Dale Skeen: What you are doing is one of the things I am also excited about. You can focus on customer markets that tend to be ignored. You can also address a long tail of a lot of these opportunities, where you are reaching very small customers. There can be many of them. It may not be a small company in a building, it can be a large company or a range in between those.
SM: If you go after specific segments and understand the problems those segments face, you will realize that their data usage is very workflow specific. There are a few obvious ones. Retail has a lot of data-crunching needs. But there are a lot of niche data modeling needs that are over the business firmament, and these needs could very well be tackled by smaller companies.
DS: Absolutely. First we talked about the infrastructure players. They tend to be larger companies.
SM: The infrastructure [they use] is much more expensive to build.

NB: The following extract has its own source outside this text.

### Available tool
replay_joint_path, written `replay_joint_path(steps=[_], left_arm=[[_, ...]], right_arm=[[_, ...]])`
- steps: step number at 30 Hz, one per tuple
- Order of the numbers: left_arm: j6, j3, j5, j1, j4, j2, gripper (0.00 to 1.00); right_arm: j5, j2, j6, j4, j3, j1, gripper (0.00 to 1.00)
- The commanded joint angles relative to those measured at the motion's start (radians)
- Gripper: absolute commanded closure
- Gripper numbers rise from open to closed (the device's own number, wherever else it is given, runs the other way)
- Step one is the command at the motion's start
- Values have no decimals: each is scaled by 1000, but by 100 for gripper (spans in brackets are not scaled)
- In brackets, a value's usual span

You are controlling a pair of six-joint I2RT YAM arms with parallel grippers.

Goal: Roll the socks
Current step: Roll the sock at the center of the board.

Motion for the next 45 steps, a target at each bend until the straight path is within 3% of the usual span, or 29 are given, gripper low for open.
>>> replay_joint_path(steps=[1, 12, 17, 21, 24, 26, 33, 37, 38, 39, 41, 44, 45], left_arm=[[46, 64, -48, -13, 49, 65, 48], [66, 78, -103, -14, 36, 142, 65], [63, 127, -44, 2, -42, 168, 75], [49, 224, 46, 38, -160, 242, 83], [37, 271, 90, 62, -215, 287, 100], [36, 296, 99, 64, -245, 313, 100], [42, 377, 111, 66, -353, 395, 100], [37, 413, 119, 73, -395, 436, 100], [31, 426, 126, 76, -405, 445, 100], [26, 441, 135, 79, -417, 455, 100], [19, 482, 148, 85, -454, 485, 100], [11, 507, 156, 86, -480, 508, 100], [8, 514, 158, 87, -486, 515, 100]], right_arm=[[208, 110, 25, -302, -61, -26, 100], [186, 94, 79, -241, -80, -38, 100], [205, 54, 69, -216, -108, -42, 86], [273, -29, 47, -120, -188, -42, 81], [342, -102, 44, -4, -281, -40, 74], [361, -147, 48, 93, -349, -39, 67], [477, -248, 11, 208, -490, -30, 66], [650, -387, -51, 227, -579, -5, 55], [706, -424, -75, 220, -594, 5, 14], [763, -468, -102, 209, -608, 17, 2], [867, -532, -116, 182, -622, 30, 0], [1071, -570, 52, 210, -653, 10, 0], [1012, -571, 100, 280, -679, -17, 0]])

DS: Yes. So there are fewer players in that layer. The next is the apps layer, which requires more domain knowledge. The apps layer tends to encode some of these business rules, but it also empowers process owners and business owners who have their own rules in their mind. Then there are the smaller business owners who may not understand the rules and cannot invest in technology. That is where you can address this longer tail to smaller business owners, including all those business rules as a service.

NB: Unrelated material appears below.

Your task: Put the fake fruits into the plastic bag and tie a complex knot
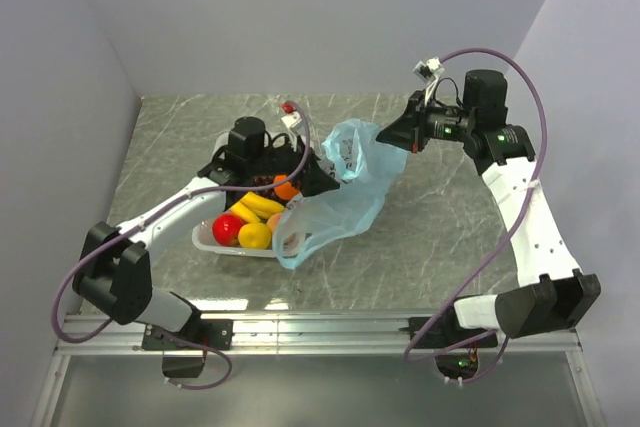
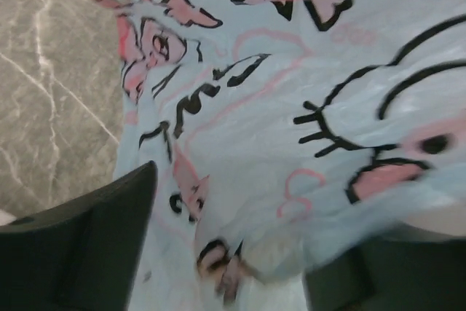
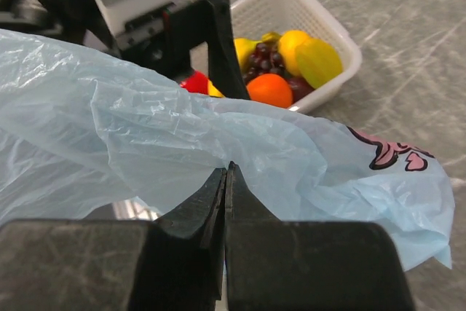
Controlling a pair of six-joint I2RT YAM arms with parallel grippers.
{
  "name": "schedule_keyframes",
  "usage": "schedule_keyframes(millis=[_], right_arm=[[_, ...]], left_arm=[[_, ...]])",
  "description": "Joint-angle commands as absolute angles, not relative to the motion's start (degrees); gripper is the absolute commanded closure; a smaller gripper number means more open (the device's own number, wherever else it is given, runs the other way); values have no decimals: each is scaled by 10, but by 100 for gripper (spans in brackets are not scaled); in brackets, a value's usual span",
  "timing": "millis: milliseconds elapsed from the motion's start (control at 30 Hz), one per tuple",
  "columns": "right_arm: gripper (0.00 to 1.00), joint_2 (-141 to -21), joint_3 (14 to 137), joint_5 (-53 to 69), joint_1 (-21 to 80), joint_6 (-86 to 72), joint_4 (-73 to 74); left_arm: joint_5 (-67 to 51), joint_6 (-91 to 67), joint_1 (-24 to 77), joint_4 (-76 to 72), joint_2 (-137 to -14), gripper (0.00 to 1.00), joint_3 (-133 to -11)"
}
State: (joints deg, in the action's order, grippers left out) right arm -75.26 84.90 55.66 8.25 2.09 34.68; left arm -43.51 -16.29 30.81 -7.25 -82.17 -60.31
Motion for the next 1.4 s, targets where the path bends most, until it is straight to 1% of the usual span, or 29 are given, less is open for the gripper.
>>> schedule_keyframes(millis=[0,67,100,133,167,200,233,300,400,433,567,667,700,800,833,867,933,967,1000,1067,1200,1367], right_arm=[[100,-776,839,625,65,-58,295],[100,-799,834,603,62,-79,282],[88,-810,841,581,62,-69,297],[80,-818,859,557,62,-61,338],[68,-830,868,500,61,-44,358],[47,-828,874,477,57,-36,387],[35,-823,870,455,49,-30,394],[3,-783,850,396,33,-22,389],[2,-729,820,364,-13,-6,393],[2,-704,814,362,-32,23,403],[2,-636,783,395,-45,59,427],[2,-572,733,422,-37,42,415],[2,-572,719,422,-29,42,405],[1,-517,686,389,31,36,367],[1,-508,682,348,54,42,358],[1,-505,679,345,81,50,351],[0,-516,681,337,90,52,346],[0,-521,686,299,101,63,343],[0,-526,686,281,133,84,338],[0,-537,693,238,156,97,327],[0,-581,711,160,245,138,319],[0,-632,734,78,315,151,296]], left_arm=[[-442,-172,323,-99,-852,29,-632],[-455,-208,324,-70,-881,68,-675],[-453,-229,323,-59,-888,99,-689],[-449,-254,324,-51,-896,99,-700],[-448,-302,323,-50,-897,100,-711],[-440,-328,323,-49,-896,99,-715],[-427,-356,324,-50,-894,99,-715],[-425,-427,324,-52,-896,99,-720],[-417,-496,323,-31,-911,100,-732],[-406,-524,324,-22,-918,99,-738],[-397,-573,325,-20,-930,99,-741],[-403,-606,328,-39,-943,99,-748],[-403,-613,327,-40,-945,99,-750],[-405,-635,329,-54,-954,99,-750],[-404,-639,330,-55,-955,99,-750],[-407,-642,331,-58,-957,99,-750],[-406,-653,333,-67,-960,99,-745],[-406,-657,335,-70,-960,99,-744],[-408,-664,335,-77,-962,99,-738],[-407,-670,338,-81,-962,99,-736],[-409,-681,345,-91,-967,99,-733],[-415,-689,352,-105,-974,99,-734]])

SM: I feel that it will break down into increasingly specialized areas, because this approach becomes increasingly complicated. Maybe what the app layer offers is a 70 percent stock that is applicable to that segment. Then there is another layer of providers on top of that – you can call them value-added resellers or developer networks, whichever way you frame it. There are going to be opportunities for further customization and domain knowledge. The breadth of domain knowledge gets smaller the deeper you go into it. What I mean is the deeper you get into it, the fewer people there are who have that knowledge. If you go deeper into the workflow of businesses, there is more customization. It becomes harder to scale businesses on deeper domain knowledge.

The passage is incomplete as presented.